**ABOUT THIS EXERCISE:**
Write out every line of the data below exactly as given.

**DATASET RECORDS:**
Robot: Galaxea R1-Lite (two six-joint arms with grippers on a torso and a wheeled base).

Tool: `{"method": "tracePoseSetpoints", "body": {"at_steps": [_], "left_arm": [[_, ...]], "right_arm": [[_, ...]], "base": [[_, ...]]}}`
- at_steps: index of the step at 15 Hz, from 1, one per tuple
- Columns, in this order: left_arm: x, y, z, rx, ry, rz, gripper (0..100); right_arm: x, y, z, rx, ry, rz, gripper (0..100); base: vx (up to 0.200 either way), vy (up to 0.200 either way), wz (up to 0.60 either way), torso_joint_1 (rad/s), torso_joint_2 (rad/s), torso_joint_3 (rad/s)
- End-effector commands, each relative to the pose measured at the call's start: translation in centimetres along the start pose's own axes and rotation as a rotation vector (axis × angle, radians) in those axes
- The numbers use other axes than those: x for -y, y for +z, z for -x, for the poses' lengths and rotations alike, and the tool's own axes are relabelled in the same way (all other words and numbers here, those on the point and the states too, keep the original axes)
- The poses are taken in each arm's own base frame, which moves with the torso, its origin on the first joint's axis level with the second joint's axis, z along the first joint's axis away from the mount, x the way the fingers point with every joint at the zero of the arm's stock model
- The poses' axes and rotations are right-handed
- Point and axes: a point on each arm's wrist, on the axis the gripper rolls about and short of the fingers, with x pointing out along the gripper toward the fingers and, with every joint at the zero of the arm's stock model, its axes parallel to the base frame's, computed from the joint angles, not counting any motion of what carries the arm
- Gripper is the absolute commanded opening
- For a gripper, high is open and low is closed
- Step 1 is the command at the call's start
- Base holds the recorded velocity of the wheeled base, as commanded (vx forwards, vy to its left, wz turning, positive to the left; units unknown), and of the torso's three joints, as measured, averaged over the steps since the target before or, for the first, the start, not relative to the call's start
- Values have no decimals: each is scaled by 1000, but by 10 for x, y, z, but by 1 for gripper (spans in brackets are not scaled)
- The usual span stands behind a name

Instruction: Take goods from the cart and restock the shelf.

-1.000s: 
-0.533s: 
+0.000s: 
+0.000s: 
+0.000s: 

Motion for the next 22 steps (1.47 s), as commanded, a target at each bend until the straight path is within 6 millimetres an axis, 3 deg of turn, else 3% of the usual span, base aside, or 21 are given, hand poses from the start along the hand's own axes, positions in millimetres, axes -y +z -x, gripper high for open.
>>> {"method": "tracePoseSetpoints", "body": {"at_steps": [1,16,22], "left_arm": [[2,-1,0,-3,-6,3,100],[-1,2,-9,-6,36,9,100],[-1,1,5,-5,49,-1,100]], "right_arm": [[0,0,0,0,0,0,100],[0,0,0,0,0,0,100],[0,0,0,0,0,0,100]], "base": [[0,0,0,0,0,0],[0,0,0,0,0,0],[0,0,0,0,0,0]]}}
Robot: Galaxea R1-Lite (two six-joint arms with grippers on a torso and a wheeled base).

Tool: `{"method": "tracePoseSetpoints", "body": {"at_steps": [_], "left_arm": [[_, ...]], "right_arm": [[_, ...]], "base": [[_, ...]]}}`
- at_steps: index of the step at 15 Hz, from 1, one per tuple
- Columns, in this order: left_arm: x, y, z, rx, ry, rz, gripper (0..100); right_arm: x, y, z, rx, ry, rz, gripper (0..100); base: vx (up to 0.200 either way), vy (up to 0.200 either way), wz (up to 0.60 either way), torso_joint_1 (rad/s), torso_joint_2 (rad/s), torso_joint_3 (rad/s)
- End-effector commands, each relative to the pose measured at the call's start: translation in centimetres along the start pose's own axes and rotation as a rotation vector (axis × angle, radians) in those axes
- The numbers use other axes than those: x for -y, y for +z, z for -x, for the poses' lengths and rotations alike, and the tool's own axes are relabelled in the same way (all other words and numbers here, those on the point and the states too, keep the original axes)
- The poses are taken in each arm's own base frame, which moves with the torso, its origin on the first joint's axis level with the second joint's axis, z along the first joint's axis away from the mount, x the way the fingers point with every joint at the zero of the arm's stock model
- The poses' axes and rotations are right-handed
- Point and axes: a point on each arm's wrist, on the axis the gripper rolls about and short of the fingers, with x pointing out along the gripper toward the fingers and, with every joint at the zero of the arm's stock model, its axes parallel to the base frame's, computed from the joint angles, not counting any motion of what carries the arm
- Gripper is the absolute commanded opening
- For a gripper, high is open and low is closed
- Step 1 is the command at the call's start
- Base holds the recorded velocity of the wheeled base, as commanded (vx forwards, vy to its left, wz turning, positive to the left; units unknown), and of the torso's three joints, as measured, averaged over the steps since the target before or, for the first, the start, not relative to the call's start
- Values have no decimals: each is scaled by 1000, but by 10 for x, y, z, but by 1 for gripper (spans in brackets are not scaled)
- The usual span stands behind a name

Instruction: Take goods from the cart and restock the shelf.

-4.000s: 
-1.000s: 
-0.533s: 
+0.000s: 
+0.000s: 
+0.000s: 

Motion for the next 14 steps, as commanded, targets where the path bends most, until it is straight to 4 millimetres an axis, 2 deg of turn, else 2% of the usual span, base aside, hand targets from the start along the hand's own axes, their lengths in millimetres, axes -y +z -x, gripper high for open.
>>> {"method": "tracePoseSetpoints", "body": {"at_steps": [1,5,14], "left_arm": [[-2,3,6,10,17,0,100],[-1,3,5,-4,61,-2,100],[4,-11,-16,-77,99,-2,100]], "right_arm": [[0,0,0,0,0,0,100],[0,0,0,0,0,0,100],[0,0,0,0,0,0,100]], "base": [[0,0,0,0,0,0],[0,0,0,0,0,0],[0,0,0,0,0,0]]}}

**RESPONSE:**
Robot: Galaxea R1-Lite (two six-joint arms with grippers on a torso and a wheeled base).

Tool: `{"method": "tracePoseSetpoints", "body": {"at_steps": [_], "left_arm": [[_, ...]], "right_arm": [[_, ...]], "base": [[_, ...]]}}`
- at_steps: index of the step at 15 Hz, from 1, one per tuple
- Columns, in this order: left_arm: x, y, z, rx, ry, rz, gripper (0..100); right_arm: x, y, z, rx, ry, rz, gripper (0..100); base: vx (up to 0.200 either way), vy (up to 0.200 either way), wz (up to 0.60 either way), torso_joint_1 (rad/s), torso_joint_2 (rad/s), torso_joint_3 (rad/s)
- End-effector commands, each relative to the pose measured at the call's start: translation in centimetres along the start pose's own axes and rotation as a rotation vector (axis × angle, radians) in those axes
- The numbers use other axes than those: x for -y, y for +z, z for -x, for the poses' lengths and rotations alike, and the tool's own axes are relabelled in the same way (all other words and numbers here, those on the point and the states too, keep the original axes)
- The poses are taken in each arm's own base frame, which moves with the torso, its origin on the first joint's axis level with the second joint's axis, z along the first joint's axis away from the mount, x the way the fingers point with every joint at the zero of the arm's stock model
- The poses' axes and rotations are right-handed
- Point and axes: a point on each arm's wrist, on the axis the gripper rolls about and short of the fingers, with x pointing out along the gripper toward the fingers and, with every joint at the zero of the arm's stock model, its axes parallel to the base frame's, computed from the joint angles, not counting any motion of what carries the arm
- Gripper is the absolute commanded opening
- For a gripper, high is open and low is closed
- Step 1 is the command at the call's start
- Base holds the recorded velocity of the wheeled base, as commanded (vx forwards, vy to its left, wz turning, positive to the left; units unknown), and of the torso's three joints, as measured, averaged over the steps since the target before or, for the first, the start, not relative to the call's start
- Values have no decimals: each is scaled by 1000, but by 10 for x, y, z, but by 1 for gripper (spans in brackets are not scaled)
- The usual span stands behind a name

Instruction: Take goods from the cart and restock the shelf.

-1.000s: 
-0.533s: 
+0.000s: 
+0.000s: 
+0.000s: 

Motion for the next 22 steps (1.47 s), as commanded, a target at each bend until the straight path is within 6 millimetres an axis, 3 deg of turn, else 3% of the usual span, base aside, or 21 are given, hand poses from the start along the hand's own axes, positions in millimetres, axes -y +z -x, gripper high for open.
>>> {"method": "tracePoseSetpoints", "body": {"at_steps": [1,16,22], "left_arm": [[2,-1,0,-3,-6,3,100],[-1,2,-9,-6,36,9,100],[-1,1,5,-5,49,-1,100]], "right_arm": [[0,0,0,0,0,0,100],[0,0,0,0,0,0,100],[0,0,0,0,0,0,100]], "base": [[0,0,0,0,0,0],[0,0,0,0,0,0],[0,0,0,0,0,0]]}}
Robot: Galaxea R1-Lite (two six-joint arms with grippers on a torso and a wheeled base).

Tool: `{"method": "tracePoseSetpoints", "body": {"at_steps": [_], "left_arm": [[_, ...]], "right_arm": [[_, ...]], "base": [[_, ...]]}}`
- at_steps: index of the step at 15 Hz, from 1, one per tuple
- Columns, in this order: left_arm: x, y, z, rx, ry, rz, gripper (0..100); right_arm: x, y, z, rx, ry, rz, gripper (0..100); base: vx (up to 0.200 either way), vy (up to 0.200 either way), wz (up to 0.60 either way), torso_joint_1 (rad/s), torso_joint_2 (rad/s), torso_joint_3 (rad/s)
- End-effector commands, each relative to the pose measured at the call's start: translation in centimetres along the start pose's own axes and rotation as a rotation vector (axis × angle, radians) in those axes
- The numbers use other axes than those: x for -y, y for +z, z for -x, for the poses' lengths and rotations alike, and the tool's own axes are relabelled in the same way (all other words and numbers here, those on the point and the states too, keep the original axes)
- The poses are taken in each arm's own base frame, which moves with the torso, its origin on the first joint's axis level with the second joint's axis, z along the first joint's axis away from the mount, x the way the fingers point with every joint at the zero of the arm's stock model
- The poses' axes and rotations are right-handed
- Point and axes: a point on each arm's wrist, on the axis the gripper rolls about and short of the fingers, with x pointing out along the gripper toward the fingers and, with every joint at the zero of the arm's stock model, its axes parallel to the base frame's, computed from the joint angles, not counting any motion of what carries the arm
- Gripper is the absolute commanded opening
- For a gripper, high is open and low is closed
- Step 1 is the command at the call's start
- Base holds the recorded velocity of the wheeled base, as commanded (vx forwards, vy to its left, wz turning, positive to the left; units unknown), and of the torso's three joints, as measured, averaged over the steps since the target before or, for the first, the start, not relative to the call's start
- Values have no decimals: each is scaled by 1000, but by 10 for x, y, z, but by 1 for gripper (spans in brackets are not scaled)
- The usual span stands behind a name

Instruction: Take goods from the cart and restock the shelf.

-4.000s: 
-1.000s: 
-0.533s: 
+0.000s: 
+0.000s: 
+0.000s: 

Motion for the next 14 steps, as commanded, targets where the path bends most, until it is straight to 4 millimetres an axis, 2 deg of turn, else 2% of the usual span, base aside, hand targets from the start along the hand's own axes, their lengths in millimetres, axes -y +z -x, gripper high for open.
>>> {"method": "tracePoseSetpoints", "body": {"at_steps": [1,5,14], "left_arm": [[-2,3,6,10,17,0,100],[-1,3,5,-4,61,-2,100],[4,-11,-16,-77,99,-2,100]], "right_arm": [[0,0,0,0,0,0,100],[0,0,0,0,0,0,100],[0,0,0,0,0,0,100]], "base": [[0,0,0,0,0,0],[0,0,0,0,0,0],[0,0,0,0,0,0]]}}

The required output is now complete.